### Task item
Set down only what runs from the line containing "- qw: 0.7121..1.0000" through the last line of the data, exactly as it reads.

* * * * *

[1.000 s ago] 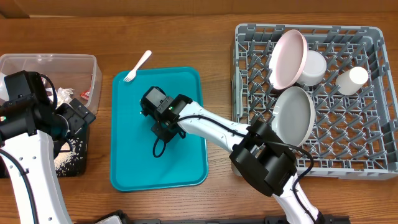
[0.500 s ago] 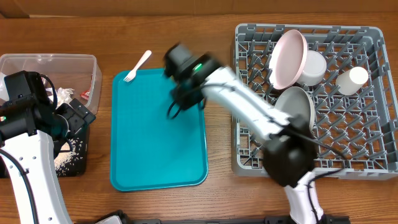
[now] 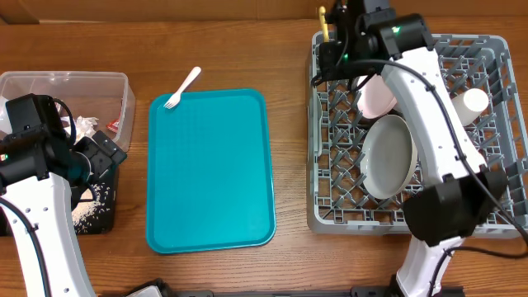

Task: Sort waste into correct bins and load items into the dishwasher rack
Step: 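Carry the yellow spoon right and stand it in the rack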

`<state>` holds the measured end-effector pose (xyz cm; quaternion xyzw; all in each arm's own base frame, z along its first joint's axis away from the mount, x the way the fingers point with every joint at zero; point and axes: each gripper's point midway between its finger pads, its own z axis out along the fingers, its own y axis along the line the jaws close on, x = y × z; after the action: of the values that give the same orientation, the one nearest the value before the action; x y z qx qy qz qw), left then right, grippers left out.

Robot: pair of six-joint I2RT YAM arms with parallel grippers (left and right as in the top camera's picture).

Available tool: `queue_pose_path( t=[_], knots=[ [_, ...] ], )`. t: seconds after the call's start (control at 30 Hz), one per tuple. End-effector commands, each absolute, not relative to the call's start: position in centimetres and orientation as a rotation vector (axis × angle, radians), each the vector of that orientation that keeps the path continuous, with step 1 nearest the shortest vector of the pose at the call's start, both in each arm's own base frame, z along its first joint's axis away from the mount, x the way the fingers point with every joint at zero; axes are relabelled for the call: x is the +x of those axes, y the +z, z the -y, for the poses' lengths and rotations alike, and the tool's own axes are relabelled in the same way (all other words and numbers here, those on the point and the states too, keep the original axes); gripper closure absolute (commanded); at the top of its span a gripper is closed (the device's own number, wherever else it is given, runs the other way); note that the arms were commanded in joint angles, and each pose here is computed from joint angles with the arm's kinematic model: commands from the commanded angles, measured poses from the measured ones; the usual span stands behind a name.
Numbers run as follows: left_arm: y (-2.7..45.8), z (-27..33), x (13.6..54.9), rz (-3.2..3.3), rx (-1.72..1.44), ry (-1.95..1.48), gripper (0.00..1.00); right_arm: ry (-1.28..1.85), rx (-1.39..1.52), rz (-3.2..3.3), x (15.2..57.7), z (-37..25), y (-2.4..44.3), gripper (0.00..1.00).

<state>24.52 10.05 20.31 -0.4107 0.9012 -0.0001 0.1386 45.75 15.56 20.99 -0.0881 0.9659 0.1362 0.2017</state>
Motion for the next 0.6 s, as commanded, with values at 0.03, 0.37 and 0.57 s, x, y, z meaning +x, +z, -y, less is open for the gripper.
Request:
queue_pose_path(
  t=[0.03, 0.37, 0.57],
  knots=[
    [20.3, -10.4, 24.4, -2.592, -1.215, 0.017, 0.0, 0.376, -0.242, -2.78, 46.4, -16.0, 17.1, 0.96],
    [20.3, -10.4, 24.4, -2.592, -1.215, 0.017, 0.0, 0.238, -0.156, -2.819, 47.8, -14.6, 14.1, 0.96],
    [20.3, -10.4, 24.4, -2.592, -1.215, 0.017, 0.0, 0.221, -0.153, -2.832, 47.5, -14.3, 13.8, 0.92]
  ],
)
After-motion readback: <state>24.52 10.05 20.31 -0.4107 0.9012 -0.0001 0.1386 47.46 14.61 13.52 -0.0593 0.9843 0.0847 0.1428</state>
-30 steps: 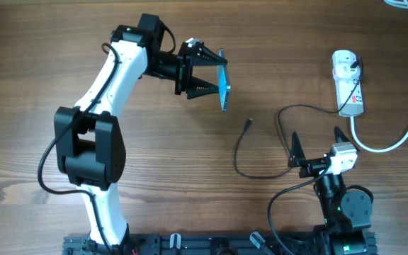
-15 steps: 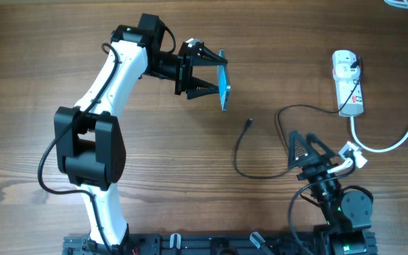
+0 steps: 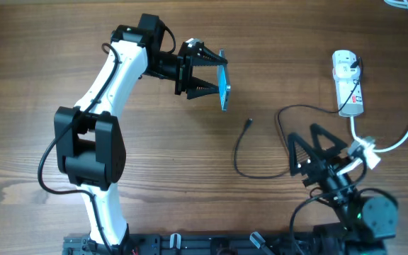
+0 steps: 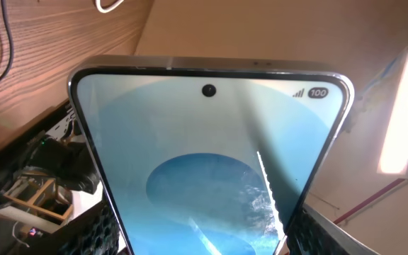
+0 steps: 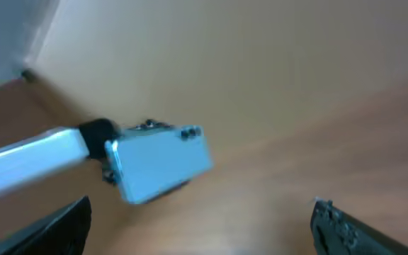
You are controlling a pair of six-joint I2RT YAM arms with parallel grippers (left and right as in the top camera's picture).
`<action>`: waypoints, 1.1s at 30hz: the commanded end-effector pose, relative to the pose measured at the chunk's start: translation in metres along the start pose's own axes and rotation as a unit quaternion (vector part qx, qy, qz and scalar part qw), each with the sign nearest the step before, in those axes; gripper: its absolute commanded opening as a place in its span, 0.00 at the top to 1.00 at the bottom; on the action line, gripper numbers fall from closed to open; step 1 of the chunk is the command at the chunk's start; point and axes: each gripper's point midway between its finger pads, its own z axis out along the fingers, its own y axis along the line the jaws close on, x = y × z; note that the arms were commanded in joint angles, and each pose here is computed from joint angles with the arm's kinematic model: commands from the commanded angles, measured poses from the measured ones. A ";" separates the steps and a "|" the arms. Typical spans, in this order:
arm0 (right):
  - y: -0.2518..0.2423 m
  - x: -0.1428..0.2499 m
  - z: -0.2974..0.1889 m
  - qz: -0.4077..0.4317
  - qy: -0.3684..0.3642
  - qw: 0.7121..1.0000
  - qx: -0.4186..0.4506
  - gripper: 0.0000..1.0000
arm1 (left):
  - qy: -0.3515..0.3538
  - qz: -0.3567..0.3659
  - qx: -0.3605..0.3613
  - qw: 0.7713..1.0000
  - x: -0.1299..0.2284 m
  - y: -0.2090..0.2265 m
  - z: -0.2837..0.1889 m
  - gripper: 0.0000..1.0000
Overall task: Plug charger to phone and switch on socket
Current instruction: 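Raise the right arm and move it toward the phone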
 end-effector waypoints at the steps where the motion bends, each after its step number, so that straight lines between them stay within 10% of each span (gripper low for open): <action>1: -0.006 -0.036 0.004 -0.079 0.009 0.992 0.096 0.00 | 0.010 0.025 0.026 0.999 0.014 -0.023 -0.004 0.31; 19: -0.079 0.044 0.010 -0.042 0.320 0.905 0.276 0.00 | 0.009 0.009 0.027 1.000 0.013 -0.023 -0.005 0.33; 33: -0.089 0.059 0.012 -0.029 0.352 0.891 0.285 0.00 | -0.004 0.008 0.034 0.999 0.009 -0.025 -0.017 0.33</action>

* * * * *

### Solution to this exercise
  - qw: 0.7121..1.0000
  - qx: -0.4186..0.4506
  - gripper: 0.0000..1.0000
arm1 (left):
  - qy: -0.3515..0.3538
  - qz: -0.3567..0.3659
  - qx: -0.3605..0.3613
  - qw: 0.7713..1.0000
  - x: -0.1299..0.2284 m
  - y: -0.2090..0.2265 m
  - z: -0.2837..0.1889 m
  - gripper: 0.0000..1.0000
Overall task: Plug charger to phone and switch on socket
Current instruction: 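Raise the right arm and move it toward the phone
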 end-effector waypoints at the steps where the motion bends, each after its step number, so that straight lines between them stay within 10% of each span (gripper low for open): <action>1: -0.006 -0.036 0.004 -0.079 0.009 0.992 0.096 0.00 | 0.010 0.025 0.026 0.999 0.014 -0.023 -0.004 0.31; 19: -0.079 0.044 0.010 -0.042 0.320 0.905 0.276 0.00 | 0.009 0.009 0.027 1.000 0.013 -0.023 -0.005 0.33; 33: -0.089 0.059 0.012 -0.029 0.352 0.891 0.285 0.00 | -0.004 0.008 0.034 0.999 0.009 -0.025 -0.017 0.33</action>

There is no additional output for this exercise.